El GRAPO lo había reivindicado. Solicitaba
la liberación de varios presos de extrema izquierda a cambio de la de Oriol.
También contemplaba con atención los titulares que se referían a la situación
del Ejército. Y vivía angustiado lo que decían, porque si el ejército se
sublevaba yo estaba en primera línea de acción.
Pero
pese a todo ello, el 15 de diciembre de 1976, los españoles dijeron "sí"

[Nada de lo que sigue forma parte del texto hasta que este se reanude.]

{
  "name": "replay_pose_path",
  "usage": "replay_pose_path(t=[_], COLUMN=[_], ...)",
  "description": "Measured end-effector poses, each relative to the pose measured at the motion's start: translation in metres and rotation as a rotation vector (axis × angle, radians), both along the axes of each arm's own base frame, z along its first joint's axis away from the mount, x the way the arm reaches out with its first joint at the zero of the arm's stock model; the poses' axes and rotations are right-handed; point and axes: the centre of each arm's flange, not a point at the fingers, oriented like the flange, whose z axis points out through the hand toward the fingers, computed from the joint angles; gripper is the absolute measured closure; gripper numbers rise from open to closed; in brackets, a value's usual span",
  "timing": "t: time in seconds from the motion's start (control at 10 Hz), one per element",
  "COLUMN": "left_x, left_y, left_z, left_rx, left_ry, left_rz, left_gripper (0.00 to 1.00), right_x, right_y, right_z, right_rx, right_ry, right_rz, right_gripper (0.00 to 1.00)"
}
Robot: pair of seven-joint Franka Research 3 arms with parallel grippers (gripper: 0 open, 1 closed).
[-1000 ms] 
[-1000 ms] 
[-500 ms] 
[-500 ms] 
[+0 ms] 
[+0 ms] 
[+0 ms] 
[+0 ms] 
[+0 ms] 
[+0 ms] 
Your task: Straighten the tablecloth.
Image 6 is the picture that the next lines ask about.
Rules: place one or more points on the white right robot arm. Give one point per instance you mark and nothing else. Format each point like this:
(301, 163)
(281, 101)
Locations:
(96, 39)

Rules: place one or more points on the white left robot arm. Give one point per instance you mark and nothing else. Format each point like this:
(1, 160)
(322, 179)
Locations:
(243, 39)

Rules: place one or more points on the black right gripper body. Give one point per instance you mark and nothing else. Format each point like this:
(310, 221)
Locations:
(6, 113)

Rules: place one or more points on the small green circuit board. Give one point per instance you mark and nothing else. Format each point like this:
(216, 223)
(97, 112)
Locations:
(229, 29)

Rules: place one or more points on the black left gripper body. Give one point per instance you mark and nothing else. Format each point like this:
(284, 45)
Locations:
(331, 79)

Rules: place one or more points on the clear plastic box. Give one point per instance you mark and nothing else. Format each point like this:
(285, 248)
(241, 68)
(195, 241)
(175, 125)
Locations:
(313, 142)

a la Ley para la Reforma Política. Y lo dijeron —porque yo no pude votar enclaustrado
como estaba en el cuartel— de una forma abrumadora, con una participación del
setenta y siete por ciento del electorado. De ellos, el noventa y cuatro por
ciento dijo "sí" a la elección de representantes, "sí" a la democracia política,
"sí" a la nueva era… ¿Y ahora qué iba a pasar? —me preguntaba— ¿Qué iba
a ocurrir en España? Pero sobre todo ¿Qué me iba a ocurrir a mí?
La
democracia —pensé—. ¿Qué me decía a mí la democracia? ¿Qué sabía de ella? ¿En
qué iba a consistir esa democracia que la Ley de reforma Política pretendía
lograr? Y pensé que debería preocuparme por saber de esas cosas, porque entonces
yo no sabía —o no conocía con la suficiente entidad—que lo que se pretendía
alcanzar era un Gobierno que representase la voluntad de la soberanía popular
expresada por medio de elecciones libres, unas elecciones capaces de garantizar
los derechos —individuales y sociales— de los ciudadanos a través de las leyes.

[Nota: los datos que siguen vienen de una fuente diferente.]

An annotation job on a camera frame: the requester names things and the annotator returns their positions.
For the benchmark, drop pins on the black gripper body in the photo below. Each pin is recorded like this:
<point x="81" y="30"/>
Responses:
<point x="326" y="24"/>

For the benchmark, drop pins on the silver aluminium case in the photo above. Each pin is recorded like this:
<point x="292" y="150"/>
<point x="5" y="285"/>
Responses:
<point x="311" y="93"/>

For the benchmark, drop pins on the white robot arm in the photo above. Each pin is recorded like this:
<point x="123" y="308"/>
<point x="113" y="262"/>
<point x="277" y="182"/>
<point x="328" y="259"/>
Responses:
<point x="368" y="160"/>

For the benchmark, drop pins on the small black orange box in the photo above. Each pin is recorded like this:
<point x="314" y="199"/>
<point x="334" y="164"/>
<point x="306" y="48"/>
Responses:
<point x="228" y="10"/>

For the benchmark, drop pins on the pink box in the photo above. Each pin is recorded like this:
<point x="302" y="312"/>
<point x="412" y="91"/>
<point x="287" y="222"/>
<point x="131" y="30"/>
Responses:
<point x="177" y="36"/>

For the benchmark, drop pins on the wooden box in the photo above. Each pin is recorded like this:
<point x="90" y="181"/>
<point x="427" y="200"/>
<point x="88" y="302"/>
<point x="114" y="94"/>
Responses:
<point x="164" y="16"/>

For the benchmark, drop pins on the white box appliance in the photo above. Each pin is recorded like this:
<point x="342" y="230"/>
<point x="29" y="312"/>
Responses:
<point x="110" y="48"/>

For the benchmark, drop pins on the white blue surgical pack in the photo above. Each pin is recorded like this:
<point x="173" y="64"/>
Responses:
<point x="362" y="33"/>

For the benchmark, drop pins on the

Y todo ello garantizado por el principio del equilibrio entre los poderes:
legislativo, ejecutivo y judicial. Eso era lo que se cocía en el caldero
político y no otra cosa. Y no era poco que digamos, porque comparado con lo que
había vivido hasta entonces aquello parecía el summum de la libertad.
Pasaron
las Navidades, y tras el breve lapso vacacional allí estaba de nuevo, en los
inicios de ese año de 1977, de vuelta en el cuartel. Y no comenzó bien ese año,
precisamente, porque el 24 de enero, a las once de la noche, en un despacho
laboralista vinculado a Comisiones Obreras, sito en el 55 de la calle de
Atocha, tres ultraderechistas entraron reteniendo a las nueve personas que se
encontraban allí —siete abogados, un estudiante y una administrativa— tiroteándolos
después. Fallecieron cinco. El día anterior el GRAPO había secuestrado al
teniente general Villaescusa, presidente del Consejo Supremo de Justicia
Militar. Y ambos sucesos parecían abocar a una situación política de
endurecimiento del régimen. El débil camino hacia la democracia, esbozado con
la aprobación de la Ley para la Reforma Política, podía hacer aguas incluso antes
de empezar.
Y
en los cuarteles la situación se vivía con especial inquietud: doblados los
servicios de seguridad, con los correajes repletos de cargadores y munición,
recibiendo arengas continuamente ¡Negro percibía el horizonte!
Y
me volvían a la mente aquellas escenas del pasado verano, cuando permanecía
como recluta en el cuartel Infanta Isabel en Cáceres capital. Eran las horas de
asueto de la tarde y me encontraba sentado en uno de aquellos bancos de piedra
de los que disponía el patio del cuartel. Frente a mí, algunos compañeros
pasaban el rato jugando al baloncesto. Fue entonces cuando los vi por primera
vez. Eran tres o cuatro muchachos vestidos con las ropas de civil que salían al
patio custodiados por dos miembros de la guardia con el máuser a colación.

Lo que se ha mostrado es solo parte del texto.